INSTRUCTIONS TO FOLLOW:
Using the listing below, set down each line from the line containing "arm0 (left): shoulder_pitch" through the line containing "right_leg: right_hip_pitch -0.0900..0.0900", both ends included, exactly and with nothing added.

########################################

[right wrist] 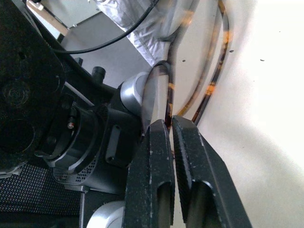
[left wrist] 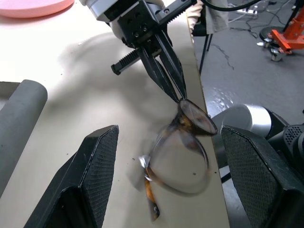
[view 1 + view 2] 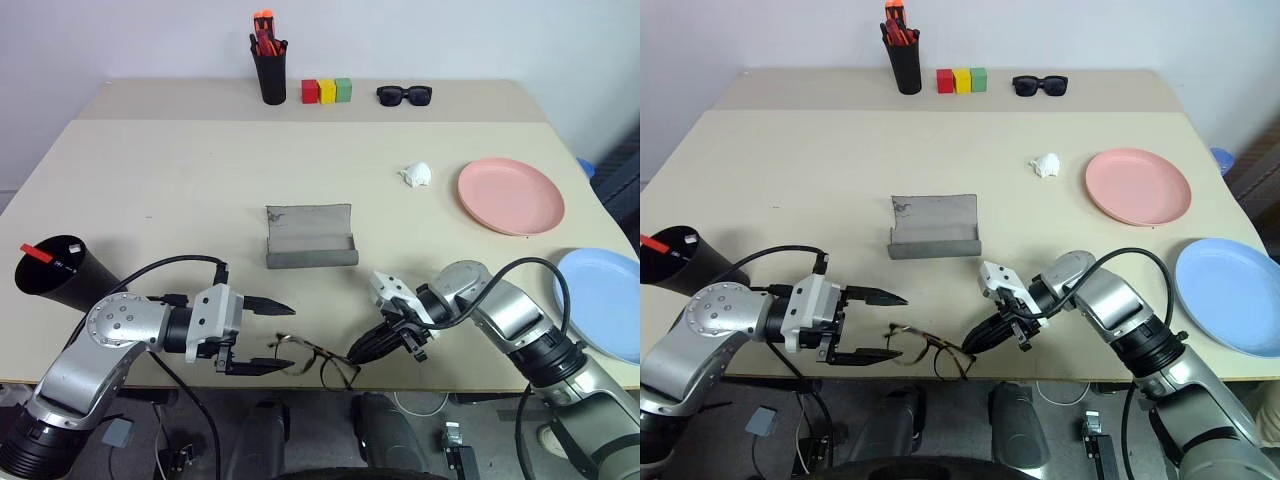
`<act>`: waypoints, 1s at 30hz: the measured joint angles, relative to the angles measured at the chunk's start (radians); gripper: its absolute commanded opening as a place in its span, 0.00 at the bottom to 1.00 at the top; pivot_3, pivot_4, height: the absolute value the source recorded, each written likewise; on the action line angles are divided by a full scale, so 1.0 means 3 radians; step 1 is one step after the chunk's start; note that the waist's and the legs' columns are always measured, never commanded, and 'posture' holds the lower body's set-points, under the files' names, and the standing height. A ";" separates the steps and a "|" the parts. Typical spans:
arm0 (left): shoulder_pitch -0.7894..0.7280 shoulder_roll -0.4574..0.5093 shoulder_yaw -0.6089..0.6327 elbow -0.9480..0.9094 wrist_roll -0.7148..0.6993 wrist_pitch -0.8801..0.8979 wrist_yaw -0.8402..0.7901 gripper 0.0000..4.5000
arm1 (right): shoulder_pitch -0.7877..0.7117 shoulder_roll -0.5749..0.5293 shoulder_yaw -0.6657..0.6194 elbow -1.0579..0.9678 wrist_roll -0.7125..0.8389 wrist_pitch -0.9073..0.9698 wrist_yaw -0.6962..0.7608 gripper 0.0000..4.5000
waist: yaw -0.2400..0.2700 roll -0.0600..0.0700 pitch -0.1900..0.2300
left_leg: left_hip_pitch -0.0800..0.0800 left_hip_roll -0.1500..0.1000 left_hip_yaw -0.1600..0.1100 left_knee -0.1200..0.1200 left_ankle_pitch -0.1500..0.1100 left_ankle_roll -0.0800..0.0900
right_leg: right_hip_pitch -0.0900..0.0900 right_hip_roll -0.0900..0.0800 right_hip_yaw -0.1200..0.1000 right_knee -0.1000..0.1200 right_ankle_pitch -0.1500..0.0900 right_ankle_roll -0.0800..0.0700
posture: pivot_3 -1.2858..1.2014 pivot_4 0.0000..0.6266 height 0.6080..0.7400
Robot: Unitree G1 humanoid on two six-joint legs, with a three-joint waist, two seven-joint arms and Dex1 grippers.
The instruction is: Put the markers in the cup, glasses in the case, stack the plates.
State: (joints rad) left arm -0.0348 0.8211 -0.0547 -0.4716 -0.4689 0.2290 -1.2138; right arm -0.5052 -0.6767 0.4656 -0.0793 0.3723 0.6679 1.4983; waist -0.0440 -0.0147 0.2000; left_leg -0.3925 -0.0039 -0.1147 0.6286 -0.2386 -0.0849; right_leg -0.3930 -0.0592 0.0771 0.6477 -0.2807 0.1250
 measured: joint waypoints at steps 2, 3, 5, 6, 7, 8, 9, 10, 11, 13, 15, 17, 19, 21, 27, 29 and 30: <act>0.0002 0.0000 0.0000 0.0000 0.0000 0.0000 0.0001 0.78 | 0.0001 0.0003 0.0000 0.0000 0.0000 0.0000 -0.0005 0.02 | 0.0000 0.0000 0.0000 | 0.0000 0.0000 0.0000 0.0000 0.0000 0.0000 | 0.0000 0.0000 0.0000 0.0000 0.0000 0.0000 | 0.52 0.24 1.00; 0.0002 0.0000 0.0000 0.0000 0.0000 0.0000 0.0001 0.78 | 0.0002 0.0003 0.0000 0.0000 0.0000 0.0000 -0.0006 0.02 | 0.0000 0.0000 0.0000 | 0.0000 0.0000 0.0000 0.0000 0.0000 0.0000 | 0.0000 0.0000 0.0000 0.0000 0.0000 0.0000 | 0.52 0.24 1.00; 0.0002 0.0000 0.0000 0.0000 0.0000 0.0000 0.0003 0.78 | 0.0002 0.0003 0.0000 0.0002 0.0000 -0.0003 -0.0008 0.02 | 0.0000 0.0000 0.0000 | 0.0000 0.0000 0.0000 0.0000 0.0000 0.0000 | 0.0000 0.0000 0.0000 0.0000 0.0000 0.0000 | 0.52 0.24 1.00; 0.0002 0.0000 0.0000 0.0000 0.0000 0.0000 0.0005 0.78 | 0.0001 0.0003 -0.0001 0.0010 0.0000 -0.0010 -0.0009 0.02 | 0.0000 0.0000 0.0000 | 0.0000 0.0000 0.0000 0.0000 0.0000 0.0000 | 0.0000 0.0000 0.0000 0.0000 0.0000 0.0000 | 0.52 0.24 1.00; 0.0001 0.0000 0.0000 0.0000 0.0000 0.0000 0.0010 0.78 | 0.0001 0.0004 -0.0004 0.0023 0.0000 -0.0020 -0.0012 0.02 | 0.0000 0.0000 0.0000 | 0.0000 0.0000 0.0000 0.0000 0.0000 0.0000 | 0.0000 0.0000 0.0000 0.0000 0.0000 0.0000 | 0.52 0.24 1.00; 0.0000 0.0000 0.0000 0.0000 0.0000 0.0000 0.0019 0.78 | -0.0004 0.0008 -0.0007 0.0046 -0.0004 -0.0036 -0.0022 0.02 | 0.0000 0.0000 0.0000 | 0.0000 0.0000 0.0000 0.0000 0.0000 0.0000 | 0.0000 0.0000 0.0000 0.0000 0.0000 0.0000 | 0.52 0.24 1.00; -0.0002 -0.0001 0.0000 0.0000 0.0000 0.0000 0.0025 0.78 | -0.0007 0.0009 -0.0007 0.0076 -0.0019 -0.0054 -0.0037 0.02 | 0.0000 0.0000 0.0000 | 0.0000 0.0000 0.0000 0.0000 0.0000 0.0000 | 0.0000 0.0000 0.0000 0.0000 0.0000 0.0000 | 0.52 0.24 1.00; -0.0004 -0.0002 0.0000 0.0000 0.0001 0.0000 0.0034 0.78 | -0.0010 0.0010 -0.0008 0.0117 -0.0025 -0.0075 -0.0048 0.02 | 0.0000 0.0000 0.0000 | 0.0000 0.0000 0.0000 0.0000 0.0000 0.0000 | 0.0000 0.0000 0.0000 0.0000 0.0000 0.0000 | 0.52 0.24 1.00; -0.0009 -0.0006 0.0000 0.0000 0.0001 0.0000 0.0043 0.78 | -0.0019 0.0014 -0.0011 0.0149 -0.0027 -0.0088 -0.0055 0.02 | 0.0000 0.0000 0.0000 | 0.0000 0.0000 0.0000 0.0000 0.0000 0.0000 | 0.0000 0.0000 0.0000 0.0000 0.0000 0.0000 | 0.52 0.24 1.00; -0.0034 -0.0024 0.0000 0.0001 0.0001 0.0000 0.0061 0.78 | -0.0062 0.0026 -0.0012 0.0222 -0.0049 -0.0131 -0.0062 0.02 | 0.0000 0.0000 0.0000 | 0.0000 0.0000 0.0000 0.0000 0.0000 0.0000 | 0.0000 0.0000 0.0000 0.0000 0.0000 0.0000 | 0.52 0.24 1.00; -0.0042 -0.0032 0.0000 0.0001 0.0001 0.0000 0.0069 0.78 | -0.0090 0.0029 -0.0015 0.0290 -0.0060 -0.0162 -0.0064 0.02 | -0.0002 0.0000 0.0000 | 0.0000 0.0000 0.0000 0.0000 0.0000 0.0000 | 0.0000 0.0000 0.0000 0.0000 0.0000 0.0000 | 0.52 0.24 1.00; -0.0041 -0.0032 0.0000 0.0002 0.0002 0.0000 0.0073 0.78 | -0.0128 0.0032 -0.0022 0.0369 -0.0084 -0.0204 -0.0071 0.02 | -0.0002 0.0000 0.0000 | 0.0000 0.0000 0.0000 -0.0001 0.0000 0.0000 | -0.0001 0.0000 0.0000 0.0000 0.0000 0.0000 | 0.52 0.24 1.00; -0.0041 -0.0041 -0.0001 0.0002 0.0004 0.0000 0.0078 0.78 | -0.0217 0.0055 -0.0043 0.0520 -0.0120 -0.0263 -0.0074 0.02 | -0.0003 0.0000 0.0000 | 0.0000 0.0000 0.0000 0.0000 0.0000 0.0000 | 0.0000 0.0000 0.0000 0.0000 0.0000 0.0000 | 0.52 0.24 1.00; -0.0042 -0.0059 -0.0006 0.0005 0.0007 0.0000 0.0085 0.78 | -0.0314 0.0067 -0.0070 0.0690 -0.0153 -0.0335 -0.0070 0.02 | -0.0002 0.0000 0.0000 | 0.0000 0.0000 0.0000 0.0000 0.0000 0.0000 | 0.0000 0.0000 0.0000 0.0000 0.0000 0.0000 | 0.52 0.24 1.00; -0.0043 -0.0063 -0.0008 0.0006 0.0011 0.0000 0.0097 0.78 | -0.0501 0.0103 -0.0156 0.1031 -0.0236 -0.0518 -0.0057 0.02 | -0.0002 0.0000 0.0001 | 0.0000 0.0000 0.0000 -0.0002 0.0000 0.0000 | -0.0001 0.0000 0.0000 0.0000 0.0003 0.0005 | 0.52 0.24 1.00; -0.0043 -0.0063 -0.0008 0.0006 0.0012 0.0000 0.0104 0.78 | -0.0517 0.0104 -0.0166 0.1079 -0.0250 -0.0527 -0.0054 0.02 | -0.0002 0.0000 0.0001 | 0.0000 0.0000 0.0000 -0.0002 0.0000 0.0000 | -0.0001 0.0000 0.0000 0.0000 0.0003 0.0005 | 0.52 0.24 1.00; -0.0043 -0.0064 -0.0008 0.0006 0.0012 0.0000 0.0110 0.78 | -0.0521 0.0104 -0.0171 0.1080 -0.0249 -0.0526 -0.0047 0.02 | -0.0002 0.0001 0.0001 | 0.0000 0.0000 0.0000 -0.0002 0.0000 0.0000 | -0.0001 0.0000 0.0000 0.0000 0.0003 0.0005 | 0.52 0.24 1.00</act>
State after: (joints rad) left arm -0.0476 0.8020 -0.0571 -0.4698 -0.4654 0.2291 -1.1809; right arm -0.6615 -0.6455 0.4142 0.2447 0.2978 0.5100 1.4841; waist -0.0445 -0.0146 0.2002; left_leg -0.3926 -0.0039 -0.1146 0.6281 -0.2386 -0.0849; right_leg -0.3932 -0.0591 0.0771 0.6477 -0.2799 0.1264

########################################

THE COMPLETED TASK:
arm0 (left): shoulder_pitch -0.7894..0.7280 shoulder_roll -0.4574..0.5093 shoulder_yaw -0.6089..0.6327 elbow -0.9480..0.9094 wrist_roll -0.7148..0.6993 wrist_pitch -0.8801..0.8979 wrist_yaw -0.8402..0.7901 gripper 0.0000..4.5000
arm1 (right): shoulder_pitch -0.7877..0.7117 shoulder_roll -0.5749..0.5293 shoulder_yaw -0.6657..0.6194 elbow -1.0579..0.9678 wrist_roll -0.7125..0.8389 wrist_pitch -0.9073..0.9698 wrist_yaw -0.6962..0.7608 gripper 0.0000..4.5000
waist: yaw -0.2400..0.2700 roll -0.0600..0.0700 pitch -0.1900..0.2300
left_leg: left_hip_pitch -0.0800..0.0800 left_hip_roll -0.1500..0.1000 left_hip_yaw -0.1600..0.1100 left_knee -0.1200..0.1200 left_ankle_pitch -0.1500..0.1100 left_ankle_roll -0.0800..0.0900
right_leg: right_hip_pitch -0.0900..0.0900 right_hip_roll -0.0900..0.0800 right_hip_yaw -0.1200..0.1000 right_knee -0.1000..0.1200 right_ankle_pitch -0.1500..0.0900 right_ankle_roll -0.0800..0.0700

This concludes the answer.